Le spiegazioni di questo fenomeno sono complesse e multifattoriali. Da un lato, i partiti conservatori hanno saputo strumentalizzare strategicamente le leadership femminili per riconquistare il voto delle donne, che negli anni ’70 si era progressivamente spostato a sinistra per poi riconfluire nell’alveo conservatore anche grazie a scelte di temi politici, spinte da paure legate all’immigrazione e alla sicurezza. La conflittualità interna al mondo progressista tra i generi ha creato più ostacoli alle leadership femminili, per non parlare forse della concorrenza interna di genere, che ha contribuito a frazionare il consenso verso una possibile leader donna.
Dall’altro, molte di queste leader adottano caratteristiche tradizionalmente maschili nei loro stili di comando, con background in settori “duri” come la fisica (Angela Merkel), la chimica (Margaret Thatcher) o la difesa (Ursula von der Leyen). Questo permette loro di conquistare la fiducia di elettorati tradizionalmente scettici verso le donne al potere.
Ma c’è un paradosso legato a questa apparente crescita di leadership femminile nel mondo. A inizio 2025 solo il 14.5% dei Paesi al mondo era guidato da una donna e le donne occupavano solo il 27.2% dei seggi parlamentari globali. I progressi effettivi della rappresentanza sono “glaciali”: il 2024 ha registrato la crescita più lenta della rappresentanza femminile negli ultimi 20 anni, con un calo in 2/3 dei 46 Paesi analizzati dalle ricerche sul tema.

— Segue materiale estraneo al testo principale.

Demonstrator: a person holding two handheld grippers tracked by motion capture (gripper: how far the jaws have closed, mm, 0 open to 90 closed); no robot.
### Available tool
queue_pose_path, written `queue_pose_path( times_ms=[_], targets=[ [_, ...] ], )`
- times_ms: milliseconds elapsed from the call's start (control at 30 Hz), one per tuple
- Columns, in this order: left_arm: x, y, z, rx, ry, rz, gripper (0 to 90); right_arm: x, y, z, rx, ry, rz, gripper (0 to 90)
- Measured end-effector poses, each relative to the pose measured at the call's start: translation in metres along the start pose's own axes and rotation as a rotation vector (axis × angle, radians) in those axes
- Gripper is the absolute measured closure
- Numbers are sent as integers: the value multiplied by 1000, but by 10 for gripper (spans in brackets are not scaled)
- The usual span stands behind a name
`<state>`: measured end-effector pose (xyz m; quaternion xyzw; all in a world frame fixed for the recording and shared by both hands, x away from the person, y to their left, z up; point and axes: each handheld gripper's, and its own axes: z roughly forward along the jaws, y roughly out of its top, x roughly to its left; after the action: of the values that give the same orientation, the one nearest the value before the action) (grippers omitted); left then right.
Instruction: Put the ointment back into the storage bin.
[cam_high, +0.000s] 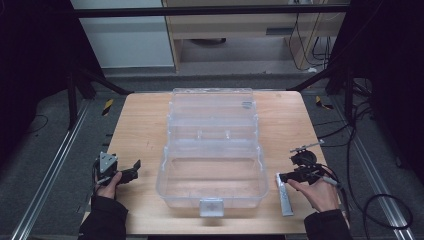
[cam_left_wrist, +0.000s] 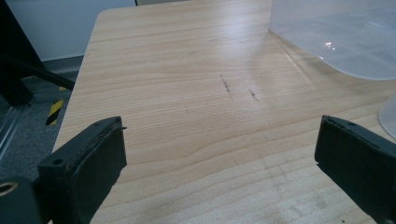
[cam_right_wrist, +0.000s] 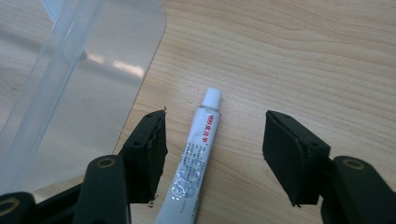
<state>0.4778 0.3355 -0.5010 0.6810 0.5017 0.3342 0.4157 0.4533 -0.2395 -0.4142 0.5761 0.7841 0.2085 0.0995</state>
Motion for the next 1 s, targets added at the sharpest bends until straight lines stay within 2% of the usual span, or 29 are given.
queue_pose_path(
  times_ms=[500,600,1000],
  targets=[
    [0,0,0,0,0,1,15,6,0,14,66,-10,-6,457],
    [0,0,0,-3,-1,-3,15,3,-3,19,82,-2,15,467],
    [0,0,0,-3,-1,-4,15,7,-3,33,125,0,-3,527]
  ],
)
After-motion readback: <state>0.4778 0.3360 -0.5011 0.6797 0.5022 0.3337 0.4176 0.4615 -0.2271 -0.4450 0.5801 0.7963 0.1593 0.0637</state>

Tuttavia, il successo delle leader conservatrici rappresenta una sfida per i progressisti, che faticano a promuovere donne ai loro vertici nonostante storicamente si siano mostrati più attenti alle tematiche di genere. Il caso giapponese di Takaichi è emblematico: il suo arrivo a capo del governo sarebbe un traguardo simbolico per la parità di genere, ma difficilmente si tradurrebbe in politiche femministe, data, ad esempio, la sua opposizione a riforme come quella sul cognome matrimoniale.
Il paradosso resta: le donne conquistano il potere più facilmente quando rappresentano valori tradizionali, ma il loro accesso alla leadership – anche conservatrice – contribuisce comunque a scardinare il tetto di cristallo in politiche dominate dagli uomini. Quanto questo serva ad azzerare le politiche che hanno contribuito anche a far si che ci fosse sempre poco spazio riservato alle donne, è ancora tutto da dimostrare.